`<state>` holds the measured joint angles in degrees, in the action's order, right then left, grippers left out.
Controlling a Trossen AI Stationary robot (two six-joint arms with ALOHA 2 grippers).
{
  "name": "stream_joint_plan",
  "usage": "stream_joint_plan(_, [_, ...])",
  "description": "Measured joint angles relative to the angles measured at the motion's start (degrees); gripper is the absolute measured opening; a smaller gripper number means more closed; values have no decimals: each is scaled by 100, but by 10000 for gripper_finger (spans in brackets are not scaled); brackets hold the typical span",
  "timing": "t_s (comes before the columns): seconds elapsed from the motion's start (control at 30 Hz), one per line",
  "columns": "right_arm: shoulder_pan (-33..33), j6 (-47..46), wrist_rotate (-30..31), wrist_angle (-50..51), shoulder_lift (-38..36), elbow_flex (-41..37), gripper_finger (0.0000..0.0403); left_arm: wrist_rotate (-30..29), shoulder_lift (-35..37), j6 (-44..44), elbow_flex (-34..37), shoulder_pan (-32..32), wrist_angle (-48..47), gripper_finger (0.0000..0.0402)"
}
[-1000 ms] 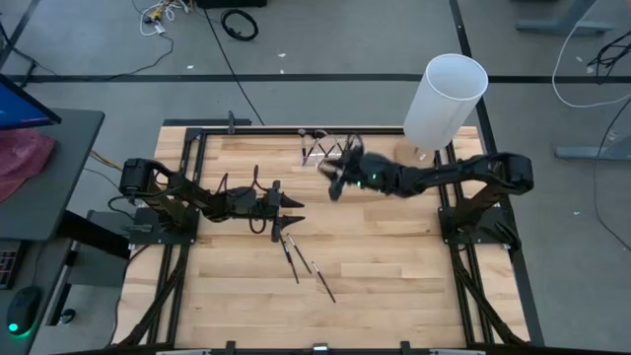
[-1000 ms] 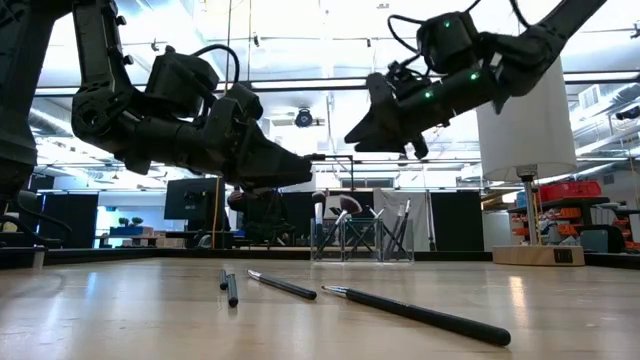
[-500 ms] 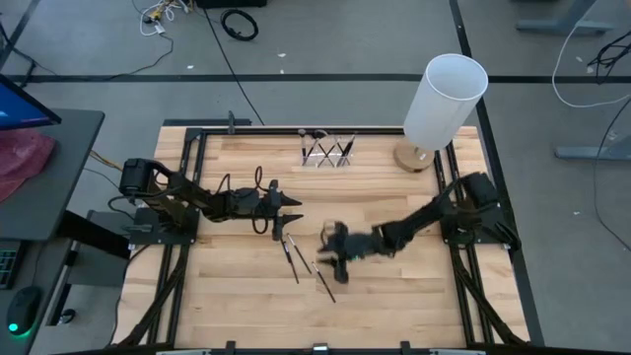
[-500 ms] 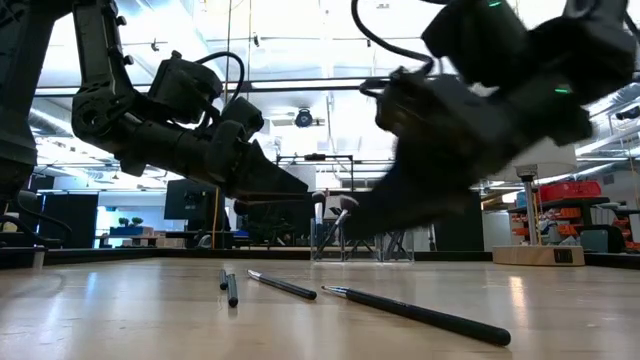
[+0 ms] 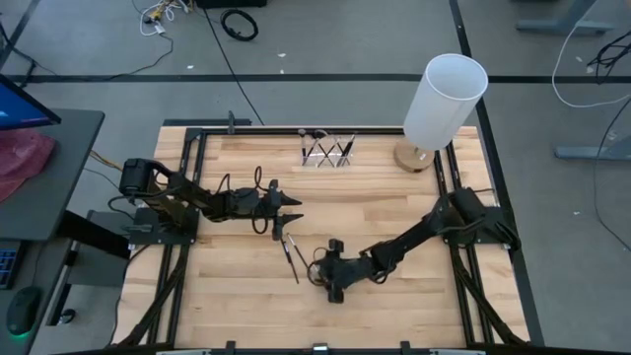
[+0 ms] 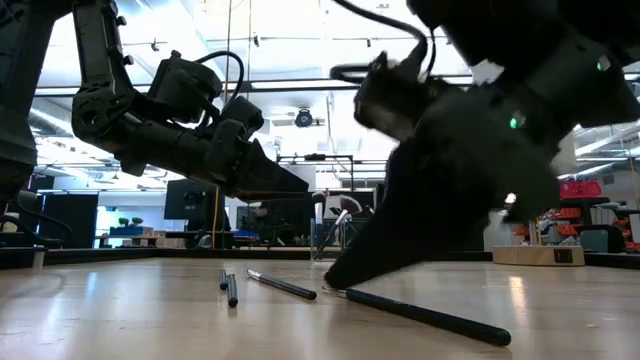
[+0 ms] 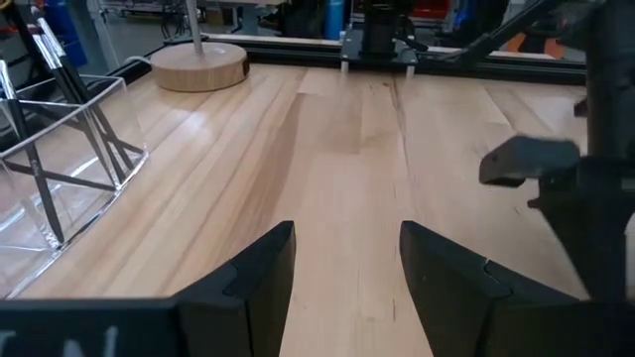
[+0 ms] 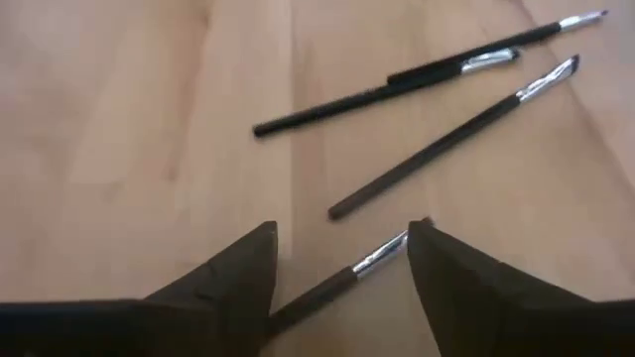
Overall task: Pick & Place Makeup Supplies
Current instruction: Put the black makeup brush into the transparent organizer
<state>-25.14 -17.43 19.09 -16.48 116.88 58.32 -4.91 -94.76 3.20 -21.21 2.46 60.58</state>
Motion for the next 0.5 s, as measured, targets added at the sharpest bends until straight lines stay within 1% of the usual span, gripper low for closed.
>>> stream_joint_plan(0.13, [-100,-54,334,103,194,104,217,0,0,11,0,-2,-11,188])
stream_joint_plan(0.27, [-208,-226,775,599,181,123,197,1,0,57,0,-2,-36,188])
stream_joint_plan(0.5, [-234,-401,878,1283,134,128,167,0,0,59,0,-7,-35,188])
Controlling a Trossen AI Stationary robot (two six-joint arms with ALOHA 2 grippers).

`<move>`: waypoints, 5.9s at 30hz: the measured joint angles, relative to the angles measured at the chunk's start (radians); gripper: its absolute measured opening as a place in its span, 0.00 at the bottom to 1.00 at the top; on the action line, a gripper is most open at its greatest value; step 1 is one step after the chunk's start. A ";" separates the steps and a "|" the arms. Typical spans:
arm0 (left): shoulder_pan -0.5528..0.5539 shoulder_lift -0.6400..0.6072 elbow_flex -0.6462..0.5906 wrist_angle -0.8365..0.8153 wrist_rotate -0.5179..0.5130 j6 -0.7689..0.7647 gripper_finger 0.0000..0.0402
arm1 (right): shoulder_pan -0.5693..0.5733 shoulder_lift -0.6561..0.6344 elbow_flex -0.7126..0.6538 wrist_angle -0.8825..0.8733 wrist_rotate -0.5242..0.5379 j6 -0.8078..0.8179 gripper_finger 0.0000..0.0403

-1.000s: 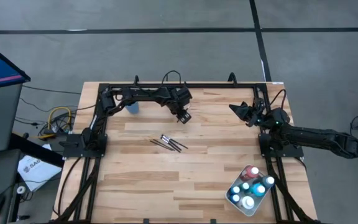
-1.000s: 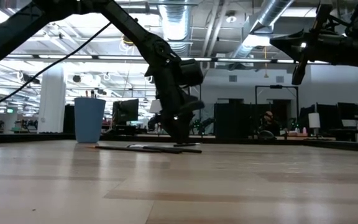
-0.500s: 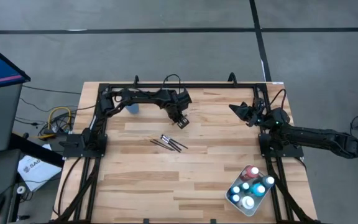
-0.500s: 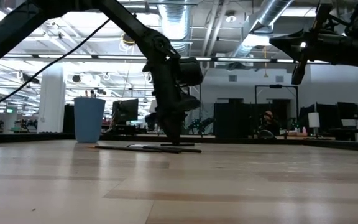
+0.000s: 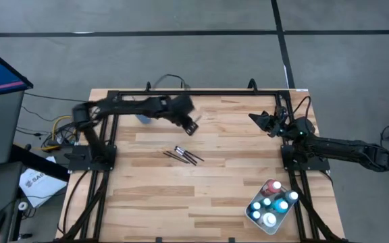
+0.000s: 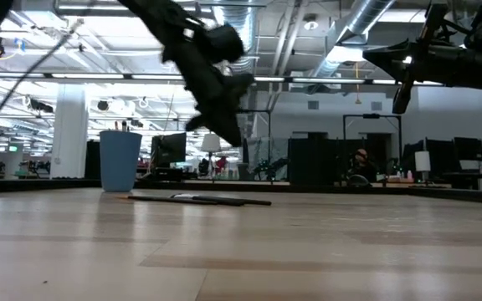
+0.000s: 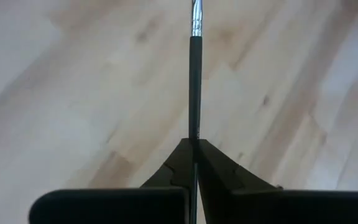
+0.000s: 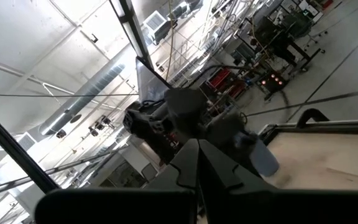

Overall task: Pick & Place Paint Supplies
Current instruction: Put the silver paint brush into the blue cup

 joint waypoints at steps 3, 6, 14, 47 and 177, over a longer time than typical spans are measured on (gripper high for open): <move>0.027 -0.154 -0.138 0.075 -0.083 -0.050 0.00 | 0.000 0.000 0.000 0.000 0.000 0.000 0.00; 0.061 -0.324 -0.259 0.115 -0.176 -0.083 0.00 | -0.001 0.000 0.000 0.000 0.005 -0.001 0.00; 0.157 -0.716 -0.489 0.137 -0.444 -0.108 0.00 | -0.001 0.000 0.000 0.001 0.012 -0.003 0.00; 0.170 -0.982 -0.986 0.422 -0.669 -0.128 0.01 | -0.002 0.000 0.000 0.001 0.038 0.057 0.00; 0.098 -1.505 -0.698 0.276 0.114 -0.082 0.03 | 0.397 1.667 1.738 -1.782 0.112 -0.346 0.00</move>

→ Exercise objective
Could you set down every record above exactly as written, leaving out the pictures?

→ Answer
`<state>` holds the measured joint angles in degrees, in the action's order, right then left, grippers left out.
Controlling a Trossen AI Stationary robot (two six-joint arms with ALOHA 2 grippers).
{
  "name": "stream_joint_plan",
  "usage": "stream_joint_plan(_, [_, ...])",
  "description": "Measured joint angles relative to the angles measured at the motion's start (degrees); gripper is the absolute measured opening; a smaller gripper number means more closed; values have no decimals: each is scaled by 100, but by 10000 for gripper_finger (spans in brackets are not scaled); brackets hold the typical span",
  "timing": "t_s (comes before the columns): seconds elapsed from the motion's start (control at 30 Hz), one per line",
  "columns": "right_arm: shoulder_pan (-33..33), j6 (-47..46), wrist_rotate (-30..31), wrist_angle (-50..51), shoulder_lift (-38..36), elbow_flex (-41..37), gripper_finger (0.0000..0.0403); left_arm: wrist_rotate (-30..29), shoulder_lift (-35..37), j6 (-44..44), elbow_flex (-34..37), shoulder_pan (-32..32), wrist_angle (-48..47), gripper_finger (0.0000..0.0402)"
}
[-1000 ms] 
[-1000 ms] 
[-500 ms] 
[-500 ms] 
[+0 ms] 
[+0 ms] 
[+0 ms] 
[+0 ms] 
Overall task: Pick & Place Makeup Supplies
Current instruction: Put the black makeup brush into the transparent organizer
<state>-25.14 -17.43 19.09 -16.48 116.88 58.32 -4.91 -94.76 3.20 -21.21 2.46 60.58</state>
Motion for the next 0.5 s, as measured, targets added at the sharpest bends until straight lines stay within 1% of the usual span, gripper low for closed.
>>> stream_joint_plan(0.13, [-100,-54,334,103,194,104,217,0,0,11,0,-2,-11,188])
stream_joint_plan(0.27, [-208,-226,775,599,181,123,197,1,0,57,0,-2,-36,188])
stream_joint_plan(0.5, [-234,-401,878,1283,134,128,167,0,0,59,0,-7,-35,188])
Controlling a Trossen AI Stationary robot (two six-joint arms with ALOHA 2 grippers).

`<move>`: waypoints, 5.9s at 30hz: the measured joint angles, relative to the angles measured at the chunk's start (radians); gripper: its absolute measured opening as a place in its span, 0.00 at the bottom to 1.00 at the top; on the action line, a gripper is most open at its greatest value; step 1 is one step after the chunk's start. A ";" separates the steps and a "|" the arms. Typical spans:
arm0 (left): shoulder_pan -0.5528..0.5539 shoulder_lift -0.6400..0.6072 elbow_flex -0.6462..0.5906 wrist_angle -0.8365..0.8153 wrist_rotate -0.5179..0.5130 j6 -0.7689..0.7647 gripper_finger 0.0000..0.0402
arm1 (right): shoulder_pan -0.5693..0.5733 shoulder_lift -0.6561..0.6344 elbow_flex -0.7126..0.6538 wrist_angle -0.8825..0.8733 wrist_rotate -0.5242..0.5379 j6 -0.8078..0.8179 gripper_finger 0.0000..0.0403

-1.000s: 
-1.000s: 
-0.500s: 
-0.500s: 
+0.000s: 
+0.000s: 
+0.000s: 
+0.000s: 

Overall task: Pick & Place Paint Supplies
Current instruction: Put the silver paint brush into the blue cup

 joint waypoints at steps 3, 6, 14, 47 and 177, over a longer time than typical spans are measured on (gripper high for open): <move>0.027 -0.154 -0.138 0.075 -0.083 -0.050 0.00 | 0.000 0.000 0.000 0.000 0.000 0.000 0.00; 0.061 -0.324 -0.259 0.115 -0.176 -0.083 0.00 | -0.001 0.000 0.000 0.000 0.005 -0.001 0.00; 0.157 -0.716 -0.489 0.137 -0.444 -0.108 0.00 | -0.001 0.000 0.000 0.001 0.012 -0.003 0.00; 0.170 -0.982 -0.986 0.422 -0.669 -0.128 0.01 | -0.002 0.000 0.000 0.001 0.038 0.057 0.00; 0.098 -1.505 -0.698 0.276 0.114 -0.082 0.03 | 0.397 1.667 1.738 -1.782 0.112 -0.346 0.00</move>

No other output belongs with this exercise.